「実験動物に関する基準」(日本)
その問題点とEU法との比較
日本には、動物保護の観点から動物実験を規制する法律が存在しません。唯一、昭和55年に定められた「実験動物の飼養及び保管等に関する基準」がありますが、これは、動物の管理に関する事項のみで、動物の福祉や愛護に関する事項は含まれていません。この基準自体、抜本的に見直されなければなりません。EU法と比較して、この基準の問題点を指摘したいと思います。
実験動物の飼養及び保管等に関する基準(日本)
(総理府告示昭和55年)
1,強制力がない(実効性がない)
基準の遵守は「努めること」という努力目標にすぎない(基本原則)。遵守させるための強制力が何もなく、また、具体的で明確な遵守基準がないために、各施設の「自主規制」に委ねるより他はない仕組みになっている。
2,具体性に乏しい
多くの項目で、「必要に応じ」「必要な措置」あるいは「適切な〜」という用語があるが、何をもって「必要」「適切」とするのか、判断基準も定義もない。
3,動物実験の定義がない
動物実験は動物に痛み苦しみを与える行為であるという前提が記されていない。そのために、苦痛の軽減、不必要な実験の削減、代替法の必要性の記述が完全に欠落している。(欧米諸国の法律やEUの基準はそれを明確に記している)
4,動物の福祉の観点の欠落
動物に対する苦痛に対する配慮は、輸送、実験、および終了後の殺処分において、「できる限り」という努力目標として記されているのみ。
5,実験者への教育、研修制も欠落
誰でも動物実験を行うことが許される。
6,記録の保持・公開がない
実験施設における動物の使用数、種類などの記録を取る必要もその情報の開示も課せられない。
7,実験の監視制がまったくない
行政への報告も義務も、行政の立ち入り調査権もない。
EU「動物実験指令」 (Directive 1986/11)
■指令:加盟国に対して法的拘束力を持つもので、各国の国内法に取り込まれなければならない。
1,基準の遵守について監視機関をおく(第6条)
指針の遵守に関して責任を負う権威ある機関を定めなければならない。
2,国による実験の認定(第7条)
・実験およびプロジェクトは、国の規定による認定を受けなければならない。
・実験を行う前に代替法を検討しなければならない。
・動物の受ける苦痛を最小限のものとすること
・実験に用いる動物の数は最小限とすること。
・野生動物は実験に使用しないこと。
3,苦痛に対する配慮(第8条)
・すべての動物実験は原則として麻酔下で行われること。
4,実験終了後の安楽死(第9条)
5,実験動物の再利用の禁止(第10条)
・大きな苦痛を与える実験は1回以上行ってはならない。
6,実験内容の申告(第12条)
・加盟国は、実験内容と実験担当者の詳細を、実験開始前に行政機関の長に知らせる手続きを確立しなけれならない。

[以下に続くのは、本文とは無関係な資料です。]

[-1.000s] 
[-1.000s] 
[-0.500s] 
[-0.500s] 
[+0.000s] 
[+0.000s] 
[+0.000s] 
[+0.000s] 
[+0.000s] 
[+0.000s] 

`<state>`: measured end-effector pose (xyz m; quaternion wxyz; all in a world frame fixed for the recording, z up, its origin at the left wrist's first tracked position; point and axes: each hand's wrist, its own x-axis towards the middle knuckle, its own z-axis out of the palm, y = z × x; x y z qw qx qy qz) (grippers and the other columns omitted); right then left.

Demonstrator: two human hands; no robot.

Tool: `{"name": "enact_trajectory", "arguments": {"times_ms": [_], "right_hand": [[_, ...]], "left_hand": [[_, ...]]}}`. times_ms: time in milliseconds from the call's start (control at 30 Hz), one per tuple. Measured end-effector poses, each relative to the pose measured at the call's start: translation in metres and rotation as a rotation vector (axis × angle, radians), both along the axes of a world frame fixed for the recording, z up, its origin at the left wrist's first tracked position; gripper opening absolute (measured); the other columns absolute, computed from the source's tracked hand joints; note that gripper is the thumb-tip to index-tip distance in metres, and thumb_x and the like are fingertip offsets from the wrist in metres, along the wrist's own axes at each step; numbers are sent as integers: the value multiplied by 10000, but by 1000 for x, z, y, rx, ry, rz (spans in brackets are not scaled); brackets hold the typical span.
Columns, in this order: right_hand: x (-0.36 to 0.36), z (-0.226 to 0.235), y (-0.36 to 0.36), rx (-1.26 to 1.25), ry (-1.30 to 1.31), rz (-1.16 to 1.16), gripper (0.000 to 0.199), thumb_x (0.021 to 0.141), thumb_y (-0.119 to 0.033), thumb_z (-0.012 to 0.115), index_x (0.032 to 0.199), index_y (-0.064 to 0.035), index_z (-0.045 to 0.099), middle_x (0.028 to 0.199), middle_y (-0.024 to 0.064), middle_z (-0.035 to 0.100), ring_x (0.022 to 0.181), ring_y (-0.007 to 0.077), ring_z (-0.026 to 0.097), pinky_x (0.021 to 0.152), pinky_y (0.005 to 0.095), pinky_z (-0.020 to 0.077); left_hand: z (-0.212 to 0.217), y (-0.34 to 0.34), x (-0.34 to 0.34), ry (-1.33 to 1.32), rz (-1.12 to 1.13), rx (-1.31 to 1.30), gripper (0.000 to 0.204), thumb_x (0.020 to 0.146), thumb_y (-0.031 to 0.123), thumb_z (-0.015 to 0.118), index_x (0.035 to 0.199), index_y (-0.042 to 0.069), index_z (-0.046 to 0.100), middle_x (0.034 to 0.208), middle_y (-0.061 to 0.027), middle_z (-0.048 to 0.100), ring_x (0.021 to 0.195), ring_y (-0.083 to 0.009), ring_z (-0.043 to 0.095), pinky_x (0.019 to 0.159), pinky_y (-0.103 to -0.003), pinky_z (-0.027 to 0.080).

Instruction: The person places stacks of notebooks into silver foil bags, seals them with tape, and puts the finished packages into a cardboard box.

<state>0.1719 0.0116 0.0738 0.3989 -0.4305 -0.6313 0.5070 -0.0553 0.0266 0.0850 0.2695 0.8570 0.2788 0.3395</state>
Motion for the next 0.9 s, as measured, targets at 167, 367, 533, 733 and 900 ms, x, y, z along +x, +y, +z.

・過度あるいは長期にわたる苦痛を与える実験は、行政機関の長に申告しなければならない。それが不可欠な実験であると認められない場合は、行政は法的または行政的対応をらなければならない。
7,統計の公表
・実験に使用された動物の種類と数、その他に関して、国は統計的情報を集め、公的に公開されるべきである。
8,実験動物の飼育管理者の有資格制(第14条)
・実験動物の飼育管理者は教育と訓練を受ける必要があり、行政の機関の長による認定制としなければならない。
9,実験動物の繁殖・供給施設の登録制(第15条)
・認定された実験動物繁殖施設からの動物の使用。
・違法輸入、野生動物、遺棄された動物は認定施設に導入することはできない。
10.記録の保持(第17条)
・繁殖・供給施設は、動物の種類、数、供給日、供給先を規則しなければならず、3年間記録を保持しなければならない。行政機関はこれを定期的に検閲する。
11,犬、猫、サルの特別扱い(第18条)
・犬、猫、サルは個体識別を行い、記録をとる。
12,実験施設の登録・承認制(第19条)
・実験施設の設定は、建築、機能は、実験動物の数を最小とし、同鬱に与える苦痛、苦悩、ストレスを最小限にすること等を保証するものでなければならない。
・施設で使用された動物の記録(同鬱の種、数、入手先、導入日)を保管し、3年間保持。行政から求めがあった場合はこれを提示しなければならない。
・施設は定期的に行政による観察を受けなければならない。
13,加盟国間における重複実験の回避(第22条)
・加盟国間における重複実験をさけること。加盟国は、EC委員会に対して自国における実験の情報や行政の細則を提示すべきである。
・EC委員会は、加盟国の代表で構成される常設に諮問委員会を設立する。
14,代替法の促進(第23条)
・EC委員会及び加盟国は、代替法の研究を推奨する。